具体是什么事,崔盛问了,白容生死活不说。
他这些天的散步行程很简单,坐公交到老城区边缘下车,步行进入,之后再坐车返回。赫赫有名的江市一中新校区还没建好,众多学生只能继续挤在道路狭窄的老校区。
白容生结合蒋兴康发的动态以及他打听到的消息,还算顺利地明白了这个学校的作息和休假安排。

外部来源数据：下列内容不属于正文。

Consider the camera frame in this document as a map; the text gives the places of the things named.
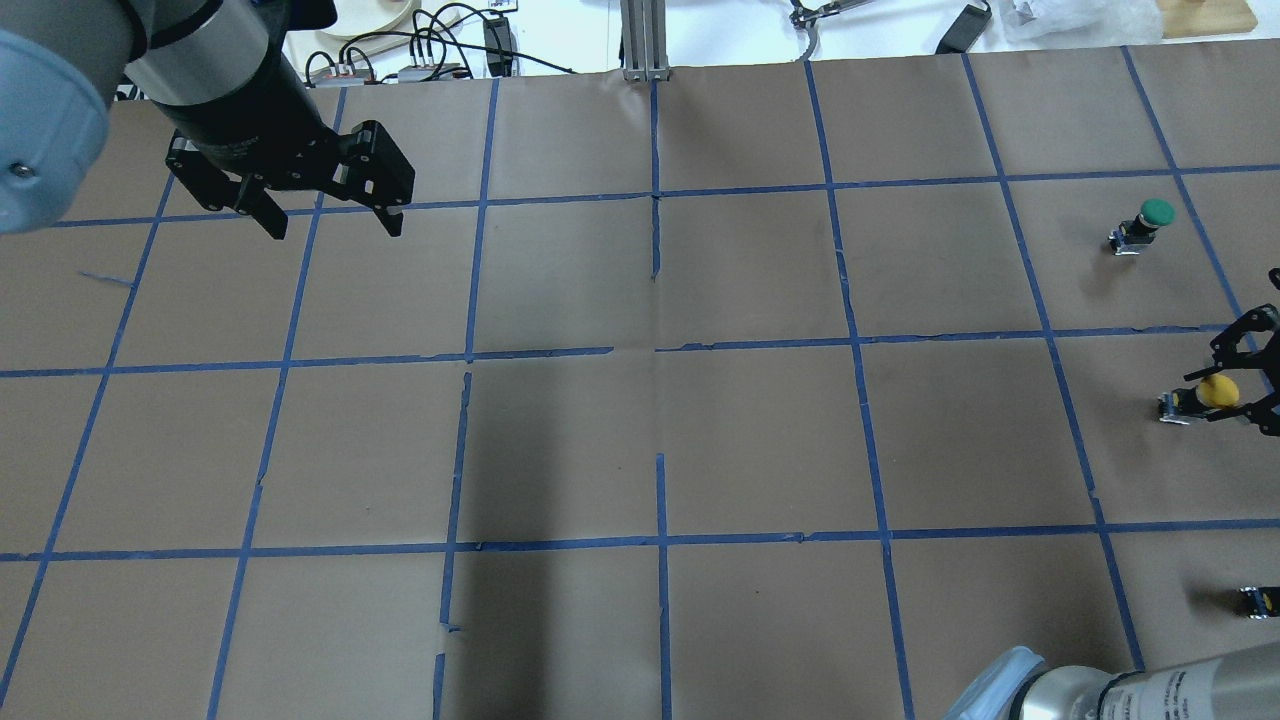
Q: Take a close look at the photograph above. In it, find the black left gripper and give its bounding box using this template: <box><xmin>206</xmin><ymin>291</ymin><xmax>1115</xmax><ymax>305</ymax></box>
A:
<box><xmin>152</xmin><ymin>50</ymin><xmax>416</xmax><ymax>240</ymax></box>

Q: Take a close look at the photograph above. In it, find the small black switch block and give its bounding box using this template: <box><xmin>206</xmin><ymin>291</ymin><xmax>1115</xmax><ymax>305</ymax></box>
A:
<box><xmin>1238</xmin><ymin>585</ymin><xmax>1279</xmax><ymax>620</ymax></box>

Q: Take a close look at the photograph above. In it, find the yellow push button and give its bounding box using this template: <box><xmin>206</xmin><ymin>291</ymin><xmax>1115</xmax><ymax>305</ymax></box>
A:
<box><xmin>1157</xmin><ymin>375</ymin><xmax>1240</xmax><ymax>427</ymax></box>

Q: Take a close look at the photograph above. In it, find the black power adapter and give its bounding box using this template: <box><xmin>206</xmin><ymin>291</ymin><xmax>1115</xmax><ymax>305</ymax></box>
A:
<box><xmin>483</xmin><ymin>14</ymin><xmax>516</xmax><ymax>77</ymax></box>
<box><xmin>934</xmin><ymin>1</ymin><xmax>993</xmax><ymax>55</ymax></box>

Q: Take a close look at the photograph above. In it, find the beige plate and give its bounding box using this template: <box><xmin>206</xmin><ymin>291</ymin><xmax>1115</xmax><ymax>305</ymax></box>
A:
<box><xmin>319</xmin><ymin>0</ymin><xmax>421</xmax><ymax>41</ymax></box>

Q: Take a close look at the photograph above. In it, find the clear plastic bag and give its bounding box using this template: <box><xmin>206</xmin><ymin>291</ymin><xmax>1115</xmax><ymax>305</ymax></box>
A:
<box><xmin>991</xmin><ymin>1</ymin><xmax>1164</xmax><ymax>47</ymax></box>

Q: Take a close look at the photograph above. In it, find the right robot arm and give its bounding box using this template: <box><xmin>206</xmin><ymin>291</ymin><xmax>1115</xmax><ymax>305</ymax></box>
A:
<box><xmin>945</xmin><ymin>304</ymin><xmax>1279</xmax><ymax>719</ymax></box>

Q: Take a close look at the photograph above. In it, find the green push button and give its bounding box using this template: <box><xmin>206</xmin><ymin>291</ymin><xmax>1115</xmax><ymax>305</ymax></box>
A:
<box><xmin>1108</xmin><ymin>199</ymin><xmax>1178</xmax><ymax>258</ymax></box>

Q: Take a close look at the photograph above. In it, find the aluminium frame post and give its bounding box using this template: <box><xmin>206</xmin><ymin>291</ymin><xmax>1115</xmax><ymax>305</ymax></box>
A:
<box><xmin>620</xmin><ymin>0</ymin><xmax>671</xmax><ymax>83</ymax></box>

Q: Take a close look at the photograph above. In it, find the wooden cutting board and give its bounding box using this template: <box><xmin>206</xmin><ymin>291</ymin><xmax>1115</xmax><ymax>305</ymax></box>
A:
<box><xmin>1156</xmin><ymin>0</ymin><xmax>1260</xmax><ymax>40</ymax></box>

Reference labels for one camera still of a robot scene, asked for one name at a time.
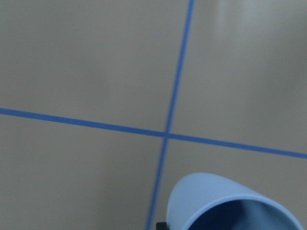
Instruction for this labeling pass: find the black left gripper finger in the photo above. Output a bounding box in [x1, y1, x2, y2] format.
[156, 222, 167, 230]

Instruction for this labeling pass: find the light blue plastic cup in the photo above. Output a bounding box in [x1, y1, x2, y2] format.
[166, 173, 303, 230]

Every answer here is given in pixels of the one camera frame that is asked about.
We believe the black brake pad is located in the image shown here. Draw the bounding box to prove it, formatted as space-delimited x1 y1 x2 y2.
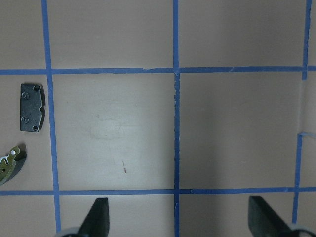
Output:
20 83 45 133

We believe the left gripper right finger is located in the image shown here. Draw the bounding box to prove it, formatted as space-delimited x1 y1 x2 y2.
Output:
248 196 292 237

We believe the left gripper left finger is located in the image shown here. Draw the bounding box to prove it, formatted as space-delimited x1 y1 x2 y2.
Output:
77 198 110 237

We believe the curved brake shoe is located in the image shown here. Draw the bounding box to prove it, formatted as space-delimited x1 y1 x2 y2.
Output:
0 145 27 185

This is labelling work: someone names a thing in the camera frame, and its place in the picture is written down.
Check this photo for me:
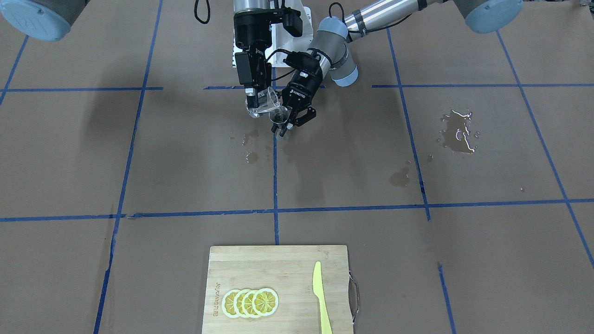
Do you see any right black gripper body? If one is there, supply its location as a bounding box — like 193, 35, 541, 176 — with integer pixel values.
233, 9, 272, 92

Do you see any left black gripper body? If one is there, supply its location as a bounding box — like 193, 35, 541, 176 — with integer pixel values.
281, 51, 323, 112

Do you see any clear glass cup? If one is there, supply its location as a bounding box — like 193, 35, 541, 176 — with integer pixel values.
246, 87, 281, 118

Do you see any steel jigger measuring cup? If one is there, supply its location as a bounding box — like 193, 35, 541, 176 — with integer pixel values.
269, 106, 291, 124

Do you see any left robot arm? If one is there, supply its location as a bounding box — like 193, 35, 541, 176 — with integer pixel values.
269, 0, 433, 136

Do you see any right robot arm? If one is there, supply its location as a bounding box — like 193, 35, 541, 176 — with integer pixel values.
1, 0, 293, 108

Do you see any wooden cutting board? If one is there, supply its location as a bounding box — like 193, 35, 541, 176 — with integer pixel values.
201, 245, 354, 334

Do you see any yellow plastic knife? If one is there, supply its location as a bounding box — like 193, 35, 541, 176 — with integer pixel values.
312, 261, 333, 334

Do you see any back lemon slice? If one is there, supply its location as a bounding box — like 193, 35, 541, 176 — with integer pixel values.
252, 288, 279, 316

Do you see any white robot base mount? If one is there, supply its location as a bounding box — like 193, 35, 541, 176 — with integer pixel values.
232, 5, 314, 68

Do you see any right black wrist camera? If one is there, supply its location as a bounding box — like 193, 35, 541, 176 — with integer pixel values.
279, 7, 303, 38

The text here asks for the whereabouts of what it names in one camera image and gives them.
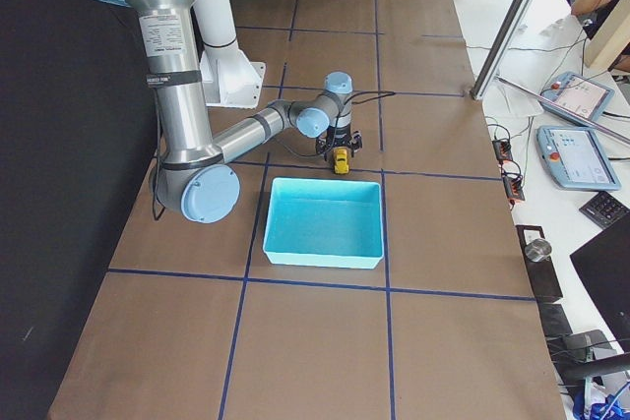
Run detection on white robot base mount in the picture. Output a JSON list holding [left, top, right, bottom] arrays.
[[193, 0, 266, 109]]

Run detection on yellow beetle toy car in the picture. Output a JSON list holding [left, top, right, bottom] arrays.
[[333, 147, 349, 175]]

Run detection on small metal cup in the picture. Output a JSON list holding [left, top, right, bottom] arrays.
[[524, 238, 552, 263]]

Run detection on black keyboard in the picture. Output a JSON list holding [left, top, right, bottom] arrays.
[[579, 191, 629, 229]]

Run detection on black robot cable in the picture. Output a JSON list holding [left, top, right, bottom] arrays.
[[275, 89, 397, 159]]

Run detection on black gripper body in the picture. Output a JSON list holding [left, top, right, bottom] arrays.
[[326, 127, 351, 149]]

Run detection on teach pendant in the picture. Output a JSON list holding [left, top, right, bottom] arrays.
[[540, 72, 614, 121], [536, 126, 621, 191]]

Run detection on light blue plastic bin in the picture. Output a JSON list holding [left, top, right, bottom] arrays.
[[263, 177, 384, 270]]

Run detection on far teach pendant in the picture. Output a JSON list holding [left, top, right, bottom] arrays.
[[540, 72, 614, 121]]

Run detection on aluminium frame post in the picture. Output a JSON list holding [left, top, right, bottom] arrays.
[[471, 0, 533, 100]]

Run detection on long metal rod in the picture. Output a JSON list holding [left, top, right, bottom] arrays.
[[496, 74, 630, 146]]

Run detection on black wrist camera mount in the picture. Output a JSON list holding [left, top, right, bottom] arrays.
[[315, 127, 363, 160]]

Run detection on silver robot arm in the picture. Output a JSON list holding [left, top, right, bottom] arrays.
[[97, 0, 352, 223]]

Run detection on near teach pendant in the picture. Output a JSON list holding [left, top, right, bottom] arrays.
[[536, 126, 621, 191]]

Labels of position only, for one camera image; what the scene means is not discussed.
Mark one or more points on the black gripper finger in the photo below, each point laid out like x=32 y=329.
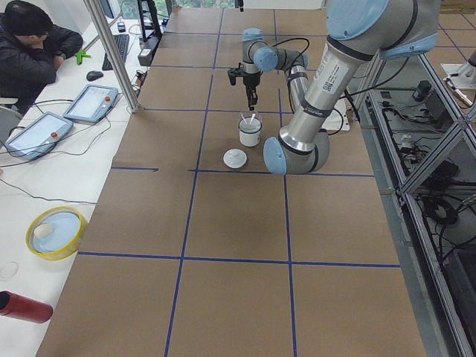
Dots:
x=249 y=94
x=254 y=97

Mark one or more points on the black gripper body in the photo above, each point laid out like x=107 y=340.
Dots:
x=250 y=79

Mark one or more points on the clear glass funnel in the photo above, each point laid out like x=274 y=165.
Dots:
x=250 y=122

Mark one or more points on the white enamel cup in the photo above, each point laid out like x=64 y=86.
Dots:
x=249 y=134

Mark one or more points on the white enamel cup lid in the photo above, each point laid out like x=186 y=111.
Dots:
x=235 y=158

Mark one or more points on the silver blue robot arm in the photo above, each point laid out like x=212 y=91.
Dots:
x=356 y=31

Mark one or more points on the black computer box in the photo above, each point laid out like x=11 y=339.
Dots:
x=149 y=45

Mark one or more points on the far teach pendant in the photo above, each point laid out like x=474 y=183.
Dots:
x=92 y=104

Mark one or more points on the teach pendant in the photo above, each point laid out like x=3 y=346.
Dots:
x=92 y=104
x=40 y=137

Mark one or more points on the black computer mouse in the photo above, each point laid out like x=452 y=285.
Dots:
x=94 y=75

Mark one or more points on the green plastic object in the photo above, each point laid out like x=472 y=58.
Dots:
x=81 y=55

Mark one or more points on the aluminium side rack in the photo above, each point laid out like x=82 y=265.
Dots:
x=421 y=129

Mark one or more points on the near teach pendant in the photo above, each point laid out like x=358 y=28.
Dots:
x=40 y=137

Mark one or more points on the person in black jacket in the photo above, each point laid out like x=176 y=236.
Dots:
x=32 y=50

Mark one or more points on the yellow tape roll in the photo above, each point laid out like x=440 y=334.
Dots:
x=56 y=233

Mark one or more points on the clear petri dish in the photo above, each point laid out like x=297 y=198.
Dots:
x=8 y=270

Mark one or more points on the red cylinder bottle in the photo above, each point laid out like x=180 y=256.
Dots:
x=23 y=308

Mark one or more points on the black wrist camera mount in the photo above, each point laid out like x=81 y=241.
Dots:
x=234 y=73

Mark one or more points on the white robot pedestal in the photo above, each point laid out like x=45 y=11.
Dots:
x=338 y=118

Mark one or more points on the aluminium frame post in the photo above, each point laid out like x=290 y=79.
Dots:
x=102 y=26

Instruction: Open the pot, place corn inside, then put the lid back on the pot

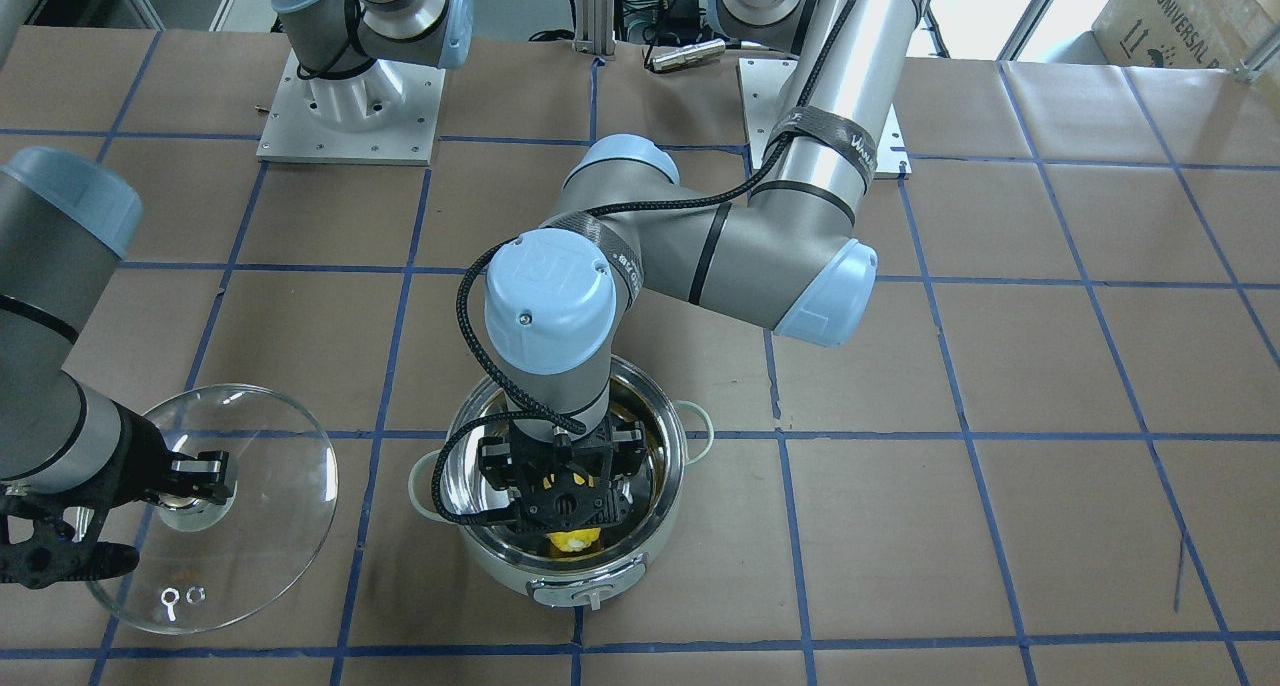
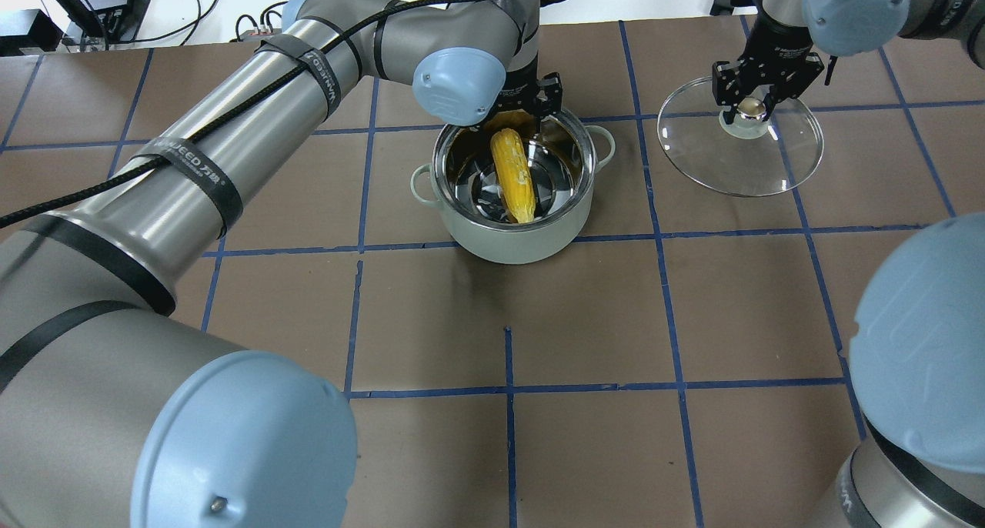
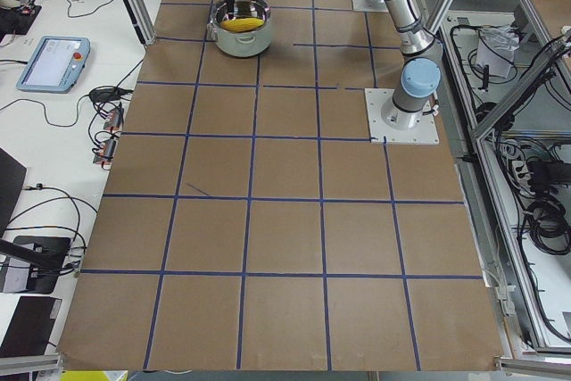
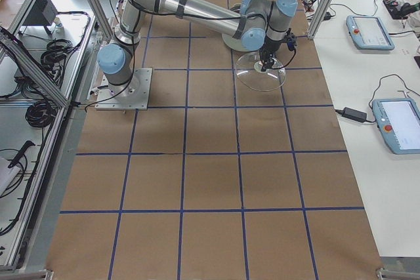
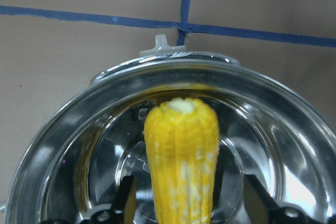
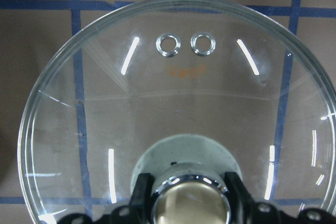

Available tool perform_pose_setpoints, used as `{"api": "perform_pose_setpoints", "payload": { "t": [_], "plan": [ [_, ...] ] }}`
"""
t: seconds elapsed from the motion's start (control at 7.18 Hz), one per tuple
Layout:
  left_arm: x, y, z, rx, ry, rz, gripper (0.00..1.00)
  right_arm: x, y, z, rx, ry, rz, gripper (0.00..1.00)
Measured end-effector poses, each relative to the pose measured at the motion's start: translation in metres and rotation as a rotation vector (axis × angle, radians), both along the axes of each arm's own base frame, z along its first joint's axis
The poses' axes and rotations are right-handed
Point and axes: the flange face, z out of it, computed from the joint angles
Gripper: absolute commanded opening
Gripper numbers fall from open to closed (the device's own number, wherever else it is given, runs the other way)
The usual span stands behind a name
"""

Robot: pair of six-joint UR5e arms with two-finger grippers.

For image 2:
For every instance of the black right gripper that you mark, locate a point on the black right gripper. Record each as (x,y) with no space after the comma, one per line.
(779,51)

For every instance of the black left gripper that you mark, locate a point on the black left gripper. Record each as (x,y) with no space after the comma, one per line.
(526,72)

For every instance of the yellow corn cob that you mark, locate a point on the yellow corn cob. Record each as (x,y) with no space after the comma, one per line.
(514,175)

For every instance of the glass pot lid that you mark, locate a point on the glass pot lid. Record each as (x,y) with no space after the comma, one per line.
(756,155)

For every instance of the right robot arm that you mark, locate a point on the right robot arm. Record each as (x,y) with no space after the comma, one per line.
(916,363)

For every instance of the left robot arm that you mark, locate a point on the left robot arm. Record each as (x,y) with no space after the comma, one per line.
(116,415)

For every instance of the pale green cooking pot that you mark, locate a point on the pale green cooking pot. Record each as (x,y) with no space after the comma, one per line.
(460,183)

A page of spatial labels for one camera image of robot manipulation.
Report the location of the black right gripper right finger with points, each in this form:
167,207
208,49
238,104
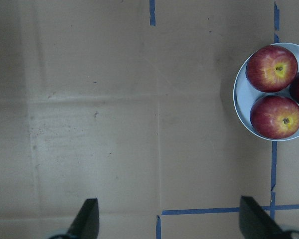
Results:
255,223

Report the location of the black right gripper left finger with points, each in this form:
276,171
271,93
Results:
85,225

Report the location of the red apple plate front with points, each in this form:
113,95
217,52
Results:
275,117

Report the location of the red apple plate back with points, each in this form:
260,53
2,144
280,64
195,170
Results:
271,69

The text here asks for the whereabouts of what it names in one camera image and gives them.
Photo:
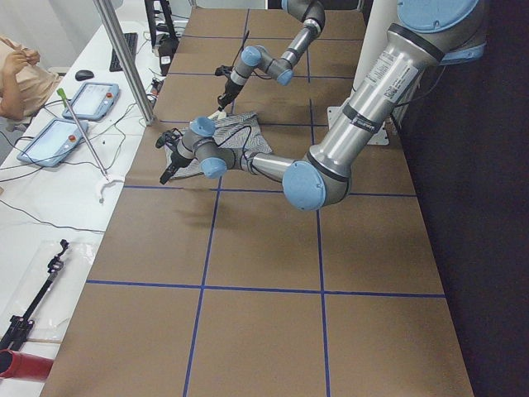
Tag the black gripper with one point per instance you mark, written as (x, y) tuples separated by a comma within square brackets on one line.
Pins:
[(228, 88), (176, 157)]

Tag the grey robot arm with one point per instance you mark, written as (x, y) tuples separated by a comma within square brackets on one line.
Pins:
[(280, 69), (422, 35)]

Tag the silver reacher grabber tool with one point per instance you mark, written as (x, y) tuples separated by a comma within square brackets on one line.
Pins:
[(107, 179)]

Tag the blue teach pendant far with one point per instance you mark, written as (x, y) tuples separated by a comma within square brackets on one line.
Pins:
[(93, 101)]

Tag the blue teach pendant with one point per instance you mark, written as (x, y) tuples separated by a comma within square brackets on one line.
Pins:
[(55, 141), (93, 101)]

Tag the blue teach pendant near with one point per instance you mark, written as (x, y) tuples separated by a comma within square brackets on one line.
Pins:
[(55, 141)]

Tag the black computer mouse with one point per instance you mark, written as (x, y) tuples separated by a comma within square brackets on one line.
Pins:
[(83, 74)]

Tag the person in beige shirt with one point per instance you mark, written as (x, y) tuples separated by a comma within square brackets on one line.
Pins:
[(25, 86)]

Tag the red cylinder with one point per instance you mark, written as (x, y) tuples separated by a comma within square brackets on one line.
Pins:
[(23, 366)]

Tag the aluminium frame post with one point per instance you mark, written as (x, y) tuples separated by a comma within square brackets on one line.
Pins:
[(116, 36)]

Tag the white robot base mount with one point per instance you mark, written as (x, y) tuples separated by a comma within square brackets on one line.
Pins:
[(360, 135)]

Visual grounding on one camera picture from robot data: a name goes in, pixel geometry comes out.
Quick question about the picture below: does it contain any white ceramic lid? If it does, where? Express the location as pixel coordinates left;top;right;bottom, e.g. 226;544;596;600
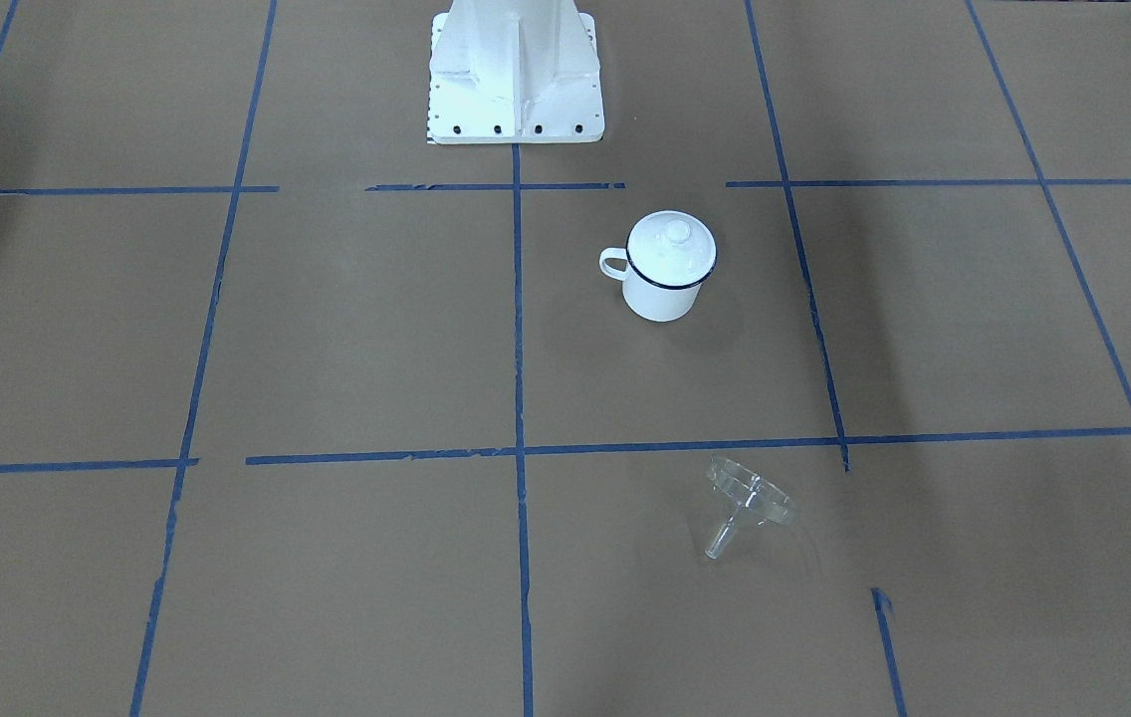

当然,最主要是蒋兴康坦荡地把他们竞赛培训班的课程表拍了出来。
真是多亏他的新款手机,拍照清晰,不用白容生多费力。
下班休息的时候,白容生独自坐在阳台,拿起一枚硬币抛来抛去。
他在做最后的决定。
白容生不怕得罪蒋兴康,不过鉴于他还会回到C市,这件事如果要做,就得做到天衣无缝,免得日后被报复。
他还可以选择忍耐,毕竟蒋翰估摸不会记住这样两个被他利用耍弄的小喽啰。只要时间足够久,或许等白容生长大,他再看这件事也觉得不痛不痒。
铛!硬币在他走神中掉到地上,瓷砖被砸出一声脆响。白容生捡起硬币下定决心,回到屋内电脑前又看了眼。
蒋兴康最新动态在炫耀他新交的江市大小姐朋友,拿到了人家生日会的邀请函。随后装模作样地抱怨因为他成绩太好还被老师加课,在评论区回复要晚上回学校补作业。
生日会就在明天。
白容生关闭电脑,看了眼时间。崔盛已经上岗,王明军把他安排去了娱乐区那边,要到半夜才能下班。
这里的医生都感叹崔盛的恢复能力。有了正规的医疗条件后,崔盛目前左手虽然还不能使力,但穿上外套后日常看不出受伤的痕迹。
他去娱乐区,主要工作就是站着充当人形展板,工作强度不高,也不用像在餐厅的白容生那样端盘子送菜。
娱乐区要更鱼龙混杂,服务生的工作也不一样,唯一统一的大概就是不能丑。
王明军早就给崔盛规划好了职业。娱乐区妖妖调调的俊男美女不少,就是缺个能镇住场的,崔盛外表合适,又有丰富的相关工作经验,安排当他们的小头头,收拾不听话的正好。
崔盛对此没意见,让他去端茶倒水他也做不来。
他的工作在晚上七八点左右才正式开始。起初崔盛饶有兴致,然而观察一段时间后,他失望地发现有钱人的花样不过如此,甚至不如洗头房刺激。
但不管顾客还是“服务员”,都更加体面,基本没有需要他的地方。
崔盛在角落里无聊地吃起薄荷糖,舌头抵住发凉的糖果,不明显地走神。这里工作不能抽烟,他被迫改吃糖。
随意看了看没有问题,崔盛正想去另一边,身后的门却突然打开。
“救、救命!”
木门砰地撞上墙壁,跑出来的女人高跟鞋丢了一只,神色惊慌,伸手向崔盛扑来:“里面、里面打起来了!”
崔盛警觉地避开她的手。女人穿着紧身套裙不好动作,扶着墙勉强站稳,身上被泼了酒,惊恐地颤抖着。
“打起来?”
女人说不出话,忙点头。她的额头肿起来一块,看样子是在哪里撞的。
王明军事前交代,如果是客人打这里的服务生,崔盛无权管辖,必须立刻联系他。崔盛一时不能确定女人是被谁打的,边摸对讲机边向房间走去:“怎么回事?”
他几步就走到房间门口,不等女人回答,崔盛的瞳孔微缩,迅速躲开飞出的一只茶壶。
紫砂茶壶在地上迸溅开无数碎片,里面一个穿着黑西装的矮胖中年人正狼狈地爬着躲进桌子底下,慌乱地抱头大叫。这个男人太胖,崔盛有印象,半小时前他揽着刚刚跑出来的女人一起上楼,身后还跟着一个不显眼的青年。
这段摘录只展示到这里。